** DATA PROVIDED follows **

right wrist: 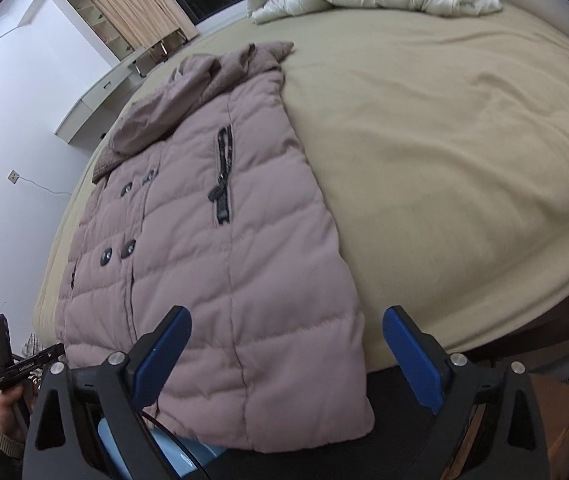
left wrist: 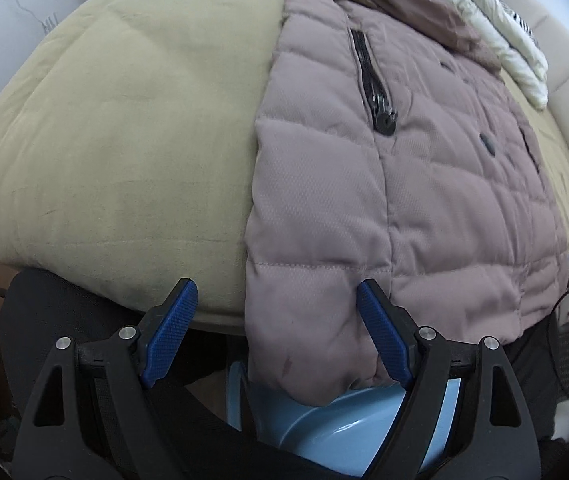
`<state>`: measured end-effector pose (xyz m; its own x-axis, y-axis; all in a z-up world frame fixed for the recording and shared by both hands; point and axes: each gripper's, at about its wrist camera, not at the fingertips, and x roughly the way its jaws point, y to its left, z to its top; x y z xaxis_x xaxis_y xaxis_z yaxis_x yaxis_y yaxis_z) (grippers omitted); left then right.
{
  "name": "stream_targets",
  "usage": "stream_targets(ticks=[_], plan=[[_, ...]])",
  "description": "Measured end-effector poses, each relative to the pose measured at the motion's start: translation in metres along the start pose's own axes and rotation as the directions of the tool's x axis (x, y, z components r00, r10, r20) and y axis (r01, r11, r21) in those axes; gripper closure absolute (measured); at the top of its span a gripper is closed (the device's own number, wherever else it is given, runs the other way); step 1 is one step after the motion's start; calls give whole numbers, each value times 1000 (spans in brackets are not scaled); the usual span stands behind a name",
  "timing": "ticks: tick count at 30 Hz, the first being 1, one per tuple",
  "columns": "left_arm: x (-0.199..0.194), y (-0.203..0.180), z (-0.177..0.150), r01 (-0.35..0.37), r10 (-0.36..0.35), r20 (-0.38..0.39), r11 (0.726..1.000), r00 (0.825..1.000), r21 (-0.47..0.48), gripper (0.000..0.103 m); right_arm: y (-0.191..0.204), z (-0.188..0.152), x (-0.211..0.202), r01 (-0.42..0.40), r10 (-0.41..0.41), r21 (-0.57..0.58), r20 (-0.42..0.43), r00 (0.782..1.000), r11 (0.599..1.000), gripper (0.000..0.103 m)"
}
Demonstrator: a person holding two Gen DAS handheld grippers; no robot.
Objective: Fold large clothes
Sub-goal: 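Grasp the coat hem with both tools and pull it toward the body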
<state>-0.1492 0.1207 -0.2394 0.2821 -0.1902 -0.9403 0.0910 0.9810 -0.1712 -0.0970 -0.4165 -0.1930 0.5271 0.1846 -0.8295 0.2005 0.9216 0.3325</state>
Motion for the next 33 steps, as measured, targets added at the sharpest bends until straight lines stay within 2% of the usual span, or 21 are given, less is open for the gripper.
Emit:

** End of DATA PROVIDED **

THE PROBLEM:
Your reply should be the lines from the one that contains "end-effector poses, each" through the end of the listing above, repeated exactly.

PROBLEM SOLUTION:
  "description": "Measured end-effector poses, each relative to the pose measured at the motion's start: translation in metres along the start pose's own axes and rotation as the directions of the tool's x axis (x, y, z components r00, r10, r20) and y axis (r01, r11, r21) in those axes; gripper closure absolute (measured); at the top of its span a gripper is closed (the device's own number, wherever else it is given, runs the other way); step 1 is one step after the motion's start; calls give whole numbers, each value times 1000 (spans in brackets are not scaled); the usual span stands behind a name",
  "timing": "ticks: tick count at 30 Hz, the first being 1, one per tuple",
  "columns": "left_arm: x (-0.199..0.194), y (-0.203..0.180), z (-0.177..0.150), r01 (-0.35..0.37), r10 (-0.36..0.35), r20 (-0.38..0.39), r11 (0.726..1.000), r00 (0.825..1.000), r21 (-0.47..0.48), gripper (0.000..0.103 m); right_arm: y (-0.191..0.204), z (-0.188..0.152), x (-0.211..0.202), r01 (-0.42..0.40), r10 (-0.41..0.41), r21 (-0.57..0.58), r20 (-0.42..0.43), r00 (0.782..1.000), r11 (0.599..1.000), gripper (0.000..0.103 m)"
}
Demonstrator: a person holding two Gen DAS handheld grippers; no robot.
Objective: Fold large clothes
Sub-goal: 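Grasp the coat hem with both tools and pull it toward the body
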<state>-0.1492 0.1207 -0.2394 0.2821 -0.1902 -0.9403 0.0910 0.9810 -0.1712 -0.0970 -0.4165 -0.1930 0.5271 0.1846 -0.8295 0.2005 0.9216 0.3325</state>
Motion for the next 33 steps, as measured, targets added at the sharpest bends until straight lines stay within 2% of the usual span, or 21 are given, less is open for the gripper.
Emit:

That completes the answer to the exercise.